TASK BRIEF —
Your task is to restate the listing word for word without the pictures.

(Beginning of THE DATA)

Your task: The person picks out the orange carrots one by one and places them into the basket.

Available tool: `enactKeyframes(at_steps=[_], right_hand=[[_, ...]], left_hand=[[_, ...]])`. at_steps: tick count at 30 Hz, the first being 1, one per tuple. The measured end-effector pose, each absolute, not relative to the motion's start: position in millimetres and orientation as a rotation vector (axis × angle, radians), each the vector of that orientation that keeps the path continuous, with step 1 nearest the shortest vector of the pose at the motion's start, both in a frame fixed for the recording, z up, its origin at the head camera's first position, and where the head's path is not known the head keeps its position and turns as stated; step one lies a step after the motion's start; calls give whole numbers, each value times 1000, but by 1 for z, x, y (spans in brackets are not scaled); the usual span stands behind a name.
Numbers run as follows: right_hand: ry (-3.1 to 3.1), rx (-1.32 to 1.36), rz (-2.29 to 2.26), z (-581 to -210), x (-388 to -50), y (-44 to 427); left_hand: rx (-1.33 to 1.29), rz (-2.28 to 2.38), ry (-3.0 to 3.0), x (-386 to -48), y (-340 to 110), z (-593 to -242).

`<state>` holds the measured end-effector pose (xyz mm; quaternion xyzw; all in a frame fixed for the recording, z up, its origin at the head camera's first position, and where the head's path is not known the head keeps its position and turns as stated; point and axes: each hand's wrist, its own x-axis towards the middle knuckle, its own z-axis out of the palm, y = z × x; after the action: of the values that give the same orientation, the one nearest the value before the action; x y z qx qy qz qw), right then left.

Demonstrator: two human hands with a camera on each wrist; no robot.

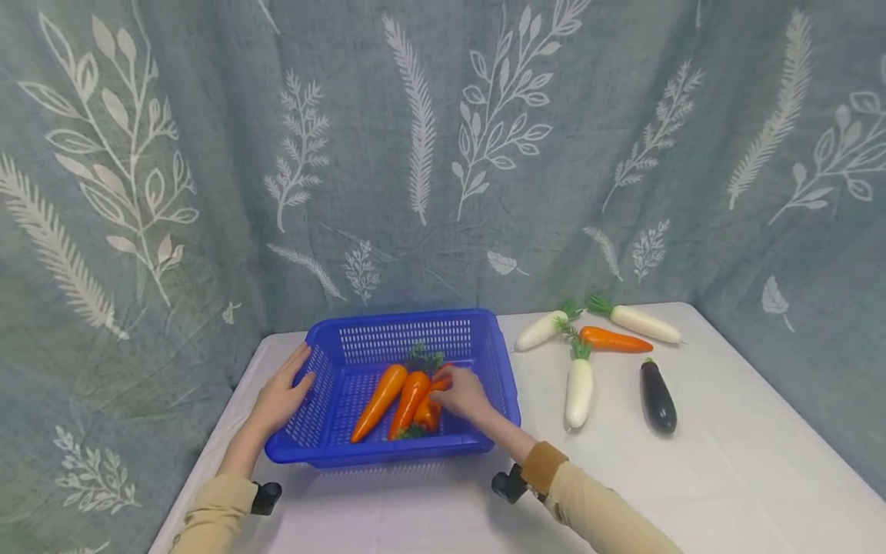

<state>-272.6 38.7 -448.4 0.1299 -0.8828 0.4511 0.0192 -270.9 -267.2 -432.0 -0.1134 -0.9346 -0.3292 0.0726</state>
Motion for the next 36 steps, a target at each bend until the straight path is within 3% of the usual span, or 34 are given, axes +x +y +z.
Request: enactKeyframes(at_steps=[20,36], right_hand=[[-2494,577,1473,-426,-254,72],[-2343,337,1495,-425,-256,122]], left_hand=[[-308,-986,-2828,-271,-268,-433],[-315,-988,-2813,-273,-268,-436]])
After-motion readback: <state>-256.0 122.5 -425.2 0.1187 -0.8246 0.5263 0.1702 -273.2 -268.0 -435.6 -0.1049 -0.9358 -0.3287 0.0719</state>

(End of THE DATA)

TASK RESULT —
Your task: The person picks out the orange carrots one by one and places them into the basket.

Available tool: `enactKeyframes(at_steps=[_], right_hand=[[_, ...]], left_hand=[[_, ...]])`. at_steps: tick count at 30 Hz, the first being 1, one per tuple. The measured end-effector pose, each absolute, not relative to the motion's start: position in millimetres and orientation as a rotation vector (axis × angle, radians), each the vector of that orientation that keeps the path continuous, with step 1 nearest the shortest vector of the pose at the motion's start, both in a frame fixed for the recording, z up, its origin at the head camera's first position, and where the head's path is not known the head keeps its position and turns as stated; step one lies a step after the motion's start; calls give whole numbers, each value times 1000, but by 1 for z, x, y (spans in brackets are not scaled); the usual span stands behind a name.
Numbers run as follows: right_hand: ry (-3.1 to 3.1), rx (-1.32 to 1.36), rz (-2.29 to 2.26), z (-581 to -210), x (-388 to -50), y (-44 to 427); left_hand: rx (-1.33 to 1.29), rz (-2.28 to 2.38), ry (-3.0 to 3.0), x (-386 to -48), y (-340 to 110), z (-593 to -242).

`<state>` holds the measured end-effector pose (xyz mm; quaternion xyzw; all in a frame fixed for the recording, z up, its origin at the head camera's first position, and where the head's path is not known the head keeps its position and turns as stated; point and axes: each hand's wrist, its own x-axis towards the middle knuckle, its own z-axis out of the palm, y = z × x; after the action: of the values that give the same orientation, the one nearest the value before the action; x y z qx qy qz qw), right then left.

Demonstrator: two human hands with a camera on each wrist; no robot.


<state>-272.6 38.7 -448.4 0.1299 -0.8828 0.4511 0.0192 -270.9 -267.2 -432.0 -0.1134 -0.9346 -0.3292 0.0726</state>
Motion for the next 36 steps, a target at each bend until the straight path is within 3% of the usual span, or 34 are given, axes +x +y +z.
Request: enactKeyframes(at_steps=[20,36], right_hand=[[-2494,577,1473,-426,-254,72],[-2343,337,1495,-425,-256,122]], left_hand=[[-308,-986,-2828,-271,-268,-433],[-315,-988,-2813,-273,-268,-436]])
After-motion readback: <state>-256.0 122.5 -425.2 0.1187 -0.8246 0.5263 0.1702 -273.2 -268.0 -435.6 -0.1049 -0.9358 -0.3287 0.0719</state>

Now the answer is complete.